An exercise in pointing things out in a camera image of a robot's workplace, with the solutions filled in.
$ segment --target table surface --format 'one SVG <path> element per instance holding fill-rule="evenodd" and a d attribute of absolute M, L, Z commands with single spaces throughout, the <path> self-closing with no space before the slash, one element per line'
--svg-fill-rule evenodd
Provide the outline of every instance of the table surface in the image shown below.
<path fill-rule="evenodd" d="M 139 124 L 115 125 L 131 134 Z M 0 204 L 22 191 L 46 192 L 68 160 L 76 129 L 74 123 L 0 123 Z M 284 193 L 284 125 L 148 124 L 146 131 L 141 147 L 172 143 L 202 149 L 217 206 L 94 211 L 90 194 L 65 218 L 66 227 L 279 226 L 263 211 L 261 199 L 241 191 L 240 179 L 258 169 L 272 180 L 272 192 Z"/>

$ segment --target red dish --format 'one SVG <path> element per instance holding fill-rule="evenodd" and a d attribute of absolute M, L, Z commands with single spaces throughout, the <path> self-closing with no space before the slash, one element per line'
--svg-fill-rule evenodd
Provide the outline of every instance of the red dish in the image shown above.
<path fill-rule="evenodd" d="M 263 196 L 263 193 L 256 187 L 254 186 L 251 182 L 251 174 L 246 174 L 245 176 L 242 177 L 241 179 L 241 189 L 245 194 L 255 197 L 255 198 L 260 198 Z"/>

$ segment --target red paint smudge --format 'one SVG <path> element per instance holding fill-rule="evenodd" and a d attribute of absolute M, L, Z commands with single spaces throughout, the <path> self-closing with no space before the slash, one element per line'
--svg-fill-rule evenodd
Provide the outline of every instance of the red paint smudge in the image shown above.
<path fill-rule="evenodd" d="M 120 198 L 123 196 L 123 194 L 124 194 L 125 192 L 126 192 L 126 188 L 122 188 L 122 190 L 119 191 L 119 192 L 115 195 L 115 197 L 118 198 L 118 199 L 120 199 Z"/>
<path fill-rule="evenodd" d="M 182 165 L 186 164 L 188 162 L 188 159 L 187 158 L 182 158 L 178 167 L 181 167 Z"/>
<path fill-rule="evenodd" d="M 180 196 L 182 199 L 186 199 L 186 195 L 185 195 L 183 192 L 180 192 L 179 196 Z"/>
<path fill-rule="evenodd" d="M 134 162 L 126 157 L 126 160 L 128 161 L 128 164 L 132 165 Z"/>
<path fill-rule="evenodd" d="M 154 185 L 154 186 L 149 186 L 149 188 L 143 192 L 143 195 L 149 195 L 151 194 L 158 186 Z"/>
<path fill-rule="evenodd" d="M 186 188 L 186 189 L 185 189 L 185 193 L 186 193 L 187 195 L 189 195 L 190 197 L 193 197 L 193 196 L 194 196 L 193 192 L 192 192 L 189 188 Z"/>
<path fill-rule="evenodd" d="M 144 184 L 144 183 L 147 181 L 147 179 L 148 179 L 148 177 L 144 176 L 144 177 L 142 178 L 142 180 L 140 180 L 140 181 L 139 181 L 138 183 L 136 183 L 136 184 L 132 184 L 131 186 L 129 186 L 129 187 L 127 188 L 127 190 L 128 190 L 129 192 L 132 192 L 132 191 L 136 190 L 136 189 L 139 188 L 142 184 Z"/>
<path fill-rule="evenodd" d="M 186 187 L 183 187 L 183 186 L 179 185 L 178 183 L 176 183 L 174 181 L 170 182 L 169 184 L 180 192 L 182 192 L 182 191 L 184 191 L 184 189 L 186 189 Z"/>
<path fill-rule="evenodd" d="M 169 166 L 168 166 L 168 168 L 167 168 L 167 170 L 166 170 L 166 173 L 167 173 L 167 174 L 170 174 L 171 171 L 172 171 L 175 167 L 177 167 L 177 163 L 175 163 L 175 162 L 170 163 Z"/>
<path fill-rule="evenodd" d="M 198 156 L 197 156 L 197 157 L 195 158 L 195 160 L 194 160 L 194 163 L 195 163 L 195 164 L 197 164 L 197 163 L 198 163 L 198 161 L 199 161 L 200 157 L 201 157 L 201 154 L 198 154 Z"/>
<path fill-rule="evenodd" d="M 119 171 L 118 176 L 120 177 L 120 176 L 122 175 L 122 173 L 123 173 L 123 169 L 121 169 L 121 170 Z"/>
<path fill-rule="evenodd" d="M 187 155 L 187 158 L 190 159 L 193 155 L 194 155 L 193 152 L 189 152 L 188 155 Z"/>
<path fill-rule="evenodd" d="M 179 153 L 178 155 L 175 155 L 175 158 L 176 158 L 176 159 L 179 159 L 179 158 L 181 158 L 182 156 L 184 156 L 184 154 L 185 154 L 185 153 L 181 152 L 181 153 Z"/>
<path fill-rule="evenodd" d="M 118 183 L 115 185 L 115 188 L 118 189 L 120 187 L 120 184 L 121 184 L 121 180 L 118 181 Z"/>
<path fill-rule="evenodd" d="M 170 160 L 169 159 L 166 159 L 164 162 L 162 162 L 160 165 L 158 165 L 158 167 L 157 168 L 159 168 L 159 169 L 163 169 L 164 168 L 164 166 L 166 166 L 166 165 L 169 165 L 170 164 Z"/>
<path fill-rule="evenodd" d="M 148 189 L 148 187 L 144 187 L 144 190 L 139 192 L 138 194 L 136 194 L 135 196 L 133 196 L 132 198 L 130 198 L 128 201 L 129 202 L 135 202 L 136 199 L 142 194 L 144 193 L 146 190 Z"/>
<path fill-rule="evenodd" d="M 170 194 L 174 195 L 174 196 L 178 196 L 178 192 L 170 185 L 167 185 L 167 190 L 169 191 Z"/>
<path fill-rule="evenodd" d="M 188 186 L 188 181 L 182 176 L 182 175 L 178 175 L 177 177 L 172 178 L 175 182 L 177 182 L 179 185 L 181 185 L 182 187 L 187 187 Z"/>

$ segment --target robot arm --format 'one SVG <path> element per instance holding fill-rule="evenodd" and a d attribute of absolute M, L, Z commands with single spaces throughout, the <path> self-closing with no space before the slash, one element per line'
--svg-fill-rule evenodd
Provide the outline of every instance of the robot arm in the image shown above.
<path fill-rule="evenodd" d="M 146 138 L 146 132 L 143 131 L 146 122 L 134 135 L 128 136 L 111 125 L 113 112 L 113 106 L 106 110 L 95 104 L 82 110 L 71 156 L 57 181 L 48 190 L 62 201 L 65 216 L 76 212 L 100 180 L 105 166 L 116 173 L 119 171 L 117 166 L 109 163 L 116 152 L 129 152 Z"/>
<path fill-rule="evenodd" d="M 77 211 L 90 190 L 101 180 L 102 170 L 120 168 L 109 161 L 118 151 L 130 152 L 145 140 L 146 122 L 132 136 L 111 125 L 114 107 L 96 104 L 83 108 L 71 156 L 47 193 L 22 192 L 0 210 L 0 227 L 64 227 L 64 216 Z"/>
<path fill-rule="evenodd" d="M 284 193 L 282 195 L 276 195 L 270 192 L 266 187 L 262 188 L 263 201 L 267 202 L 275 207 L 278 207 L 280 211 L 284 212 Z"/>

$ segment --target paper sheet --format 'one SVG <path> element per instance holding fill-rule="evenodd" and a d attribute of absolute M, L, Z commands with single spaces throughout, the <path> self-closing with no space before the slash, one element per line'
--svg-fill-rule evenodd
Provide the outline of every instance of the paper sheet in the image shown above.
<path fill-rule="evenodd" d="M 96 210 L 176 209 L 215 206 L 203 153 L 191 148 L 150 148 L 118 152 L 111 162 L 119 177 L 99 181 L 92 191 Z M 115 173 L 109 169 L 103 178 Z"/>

----

▶ _Task brief_
Take the data above and reproduce it exactly.

▶ _Reply to the exercise_
An exercise in pointing things out in a camera image of a robot's workplace, with the solutions filled in.
$ segment --target table surface --format 'one SVG <path> element per instance holding fill-rule="evenodd" and a d attribute of absolute M, L, Z commands with single spaces throughout, the <path> self-closing with no space before the slash, one element per line'
--svg-fill-rule evenodd
Provide the outline of every instance of the table surface in the image shown below.
<path fill-rule="evenodd" d="M 139 124 L 115 125 L 131 134 Z M 0 204 L 22 191 L 46 192 L 68 160 L 76 129 L 74 123 L 0 123 Z M 284 193 L 284 125 L 148 124 L 146 131 L 141 147 L 172 143 L 202 149 L 217 206 L 94 211 L 90 194 L 65 218 L 66 227 L 279 226 L 263 211 L 261 199 L 241 191 L 240 179 L 258 169 L 272 180 L 272 192 Z"/>

$ segment --target red dish --format 'one SVG <path> element per instance holding fill-rule="evenodd" and a d attribute of absolute M, L, Z commands with single spaces throughout, the <path> self-closing with no space before the slash, one element per line'
--svg-fill-rule evenodd
Provide the outline of every instance of the red dish in the image shown above.
<path fill-rule="evenodd" d="M 263 196 L 263 193 L 256 187 L 254 186 L 251 182 L 251 174 L 246 174 L 245 176 L 242 177 L 241 179 L 241 189 L 245 194 L 255 197 L 255 198 L 260 198 Z"/>

$ segment --target red paint smudge --format 'one SVG <path> element per instance holding fill-rule="evenodd" and a d attribute of absolute M, L, Z commands with single spaces throughout, the <path> self-closing with no space before the slash, one element per line'
--svg-fill-rule evenodd
Provide the outline of every instance of the red paint smudge in the image shown above.
<path fill-rule="evenodd" d="M 120 198 L 123 196 L 123 194 L 124 194 L 125 192 L 126 192 L 126 188 L 122 188 L 122 190 L 119 191 L 119 192 L 115 195 L 115 197 L 118 198 L 118 199 L 120 199 Z"/>
<path fill-rule="evenodd" d="M 182 165 L 186 164 L 188 162 L 188 159 L 187 158 L 182 158 L 178 167 L 181 167 Z"/>
<path fill-rule="evenodd" d="M 180 196 L 182 199 L 186 199 L 186 195 L 185 195 L 183 192 L 180 192 L 179 196 Z"/>
<path fill-rule="evenodd" d="M 134 162 L 126 157 L 126 160 L 128 161 L 128 164 L 132 165 Z"/>
<path fill-rule="evenodd" d="M 154 185 L 154 186 L 149 186 L 149 188 L 143 192 L 143 195 L 149 195 L 151 194 L 158 186 Z"/>
<path fill-rule="evenodd" d="M 186 188 L 186 189 L 185 189 L 185 193 L 186 193 L 187 195 L 189 195 L 190 197 L 193 197 L 193 196 L 194 196 L 193 192 L 192 192 L 189 188 Z"/>
<path fill-rule="evenodd" d="M 144 184 L 144 183 L 147 181 L 147 179 L 148 179 L 148 177 L 144 176 L 144 177 L 142 178 L 142 180 L 140 180 L 140 181 L 139 181 L 138 183 L 136 183 L 136 184 L 132 184 L 131 186 L 129 186 L 129 187 L 127 188 L 127 190 L 128 190 L 129 192 L 132 192 L 132 191 L 136 190 L 136 189 L 139 188 L 142 184 Z"/>
<path fill-rule="evenodd" d="M 186 187 L 183 187 L 183 186 L 179 185 L 178 183 L 176 183 L 174 181 L 170 182 L 169 184 L 180 192 L 182 192 L 182 191 L 184 191 L 184 189 L 186 189 Z"/>
<path fill-rule="evenodd" d="M 169 166 L 168 166 L 168 168 L 167 168 L 167 170 L 166 170 L 166 173 L 167 173 L 167 174 L 170 174 L 171 171 L 172 171 L 175 167 L 177 167 L 177 163 L 175 163 L 175 162 L 170 163 Z"/>
<path fill-rule="evenodd" d="M 198 156 L 197 156 L 197 157 L 195 158 L 195 160 L 194 160 L 194 163 L 195 163 L 195 164 L 197 164 L 197 163 L 198 163 L 198 161 L 199 161 L 200 157 L 201 157 L 201 154 L 198 154 Z"/>
<path fill-rule="evenodd" d="M 119 171 L 118 176 L 120 177 L 120 176 L 122 175 L 122 173 L 123 173 L 123 169 L 121 169 L 121 170 Z"/>
<path fill-rule="evenodd" d="M 187 155 L 187 158 L 190 159 L 193 155 L 194 155 L 193 152 L 189 152 L 188 155 Z"/>
<path fill-rule="evenodd" d="M 179 153 L 178 155 L 175 155 L 175 158 L 176 158 L 176 159 L 179 159 L 179 158 L 181 158 L 182 156 L 184 156 L 184 154 L 185 154 L 185 153 L 181 152 L 181 153 Z"/>
<path fill-rule="evenodd" d="M 118 183 L 115 185 L 115 188 L 118 189 L 120 187 L 120 184 L 121 184 L 121 180 L 118 181 Z"/>
<path fill-rule="evenodd" d="M 170 160 L 169 159 L 166 159 L 164 162 L 162 162 L 160 165 L 158 165 L 158 167 L 157 168 L 159 168 L 159 169 L 163 169 L 164 168 L 164 166 L 166 166 L 166 165 L 169 165 L 170 164 Z"/>
<path fill-rule="evenodd" d="M 148 189 L 148 187 L 144 187 L 144 190 L 139 192 L 138 194 L 136 194 L 135 196 L 133 196 L 132 198 L 130 198 L 128 201 L 129 202 L 135 202 L 136 199 L 142 194 L 144 193 L 146 190 Z"/>
<path fill-rule="evenodd" d="M 170 194 L 174 195 L 174 196 L 178 196 L 178 192 L 170 185 L 167 185 L 167 190 L 169 191 Z"/>
<path fill-rule="evenodd" d="M 188 186 L 188 181 L 182 176 L 182 175 L 178 175 L 177 177 L 172 178 L 175 182 L 177 182 L 179 185 L 181 185 L 182 187 L 187 187 Z"/>

$ segment --target robot arm --format 'one SVG <path> element per instance holding fill-rule="evenodd" and a d attribute of absolute M, L, Z commands with single spaces throughout, the <path> self-closing with no space before the slash, one element per line'
--svg-fill-rule evenodd
Provide the outline of every instance of the robot arm in the image shown above.
<path fill-rule="evenodd" d="M 146 138 L 146 132 L 143 131 L 146 122 L 134 135 L 128 136 L 111 125 L 113 112 L 113 106 L 106 110 L 95 104 L 82 110 L 71 156 L 57 181 L 48 190 L 62 201 L 65 216 L 76 212 L 100 180 L 105 166 L 116 173 L 119 171 L 117 166 L 109 163 L 116 152 L 129 152 Z"/>
<path fill-rule="evenodd" d="M 77 211 L 90 190 L 101 180 L 102 170 L 120 168 L 109 161 L 118 151 L 130 152 L 145 140 L 146 122 L 132 136 L 111 125 L 114 107 L 96 104 L 83 108 L 71 156 L 47 193 L 22 192 L 0 210 L 0 227 L 64 227 L 64 216 Z"/>
<path fill-rule="evenodd" d="M 284 193 L 282 195 L 276 195 L 270 192 L 266 187 L 262 188 L 263 201 L 267 202 L 275 207 L 278 207 L 280 211 L 284 212 Z"/>

$ segment --target paper sheet --format 'one SVG <path> element per instance holding fill-rule="evenodd" and a d attribute of absolute M, L, Z commands with single spaces throughout, the <path> self-closing with no space before the slash, one element per line'
--svg-fill-rule evenodd
Provide the outline of every instance of the paper sheet in the image shown above.
<path fill-rule="evenodd" d="M 96 210 L 176 209 L 215 206 L 203 153 L 191 148 L 150 148 L 118 152 L 111 162 L 119 177 L 99 181 L 92 191 Z M 115 173 L 109 169 L 103 178 Z"/>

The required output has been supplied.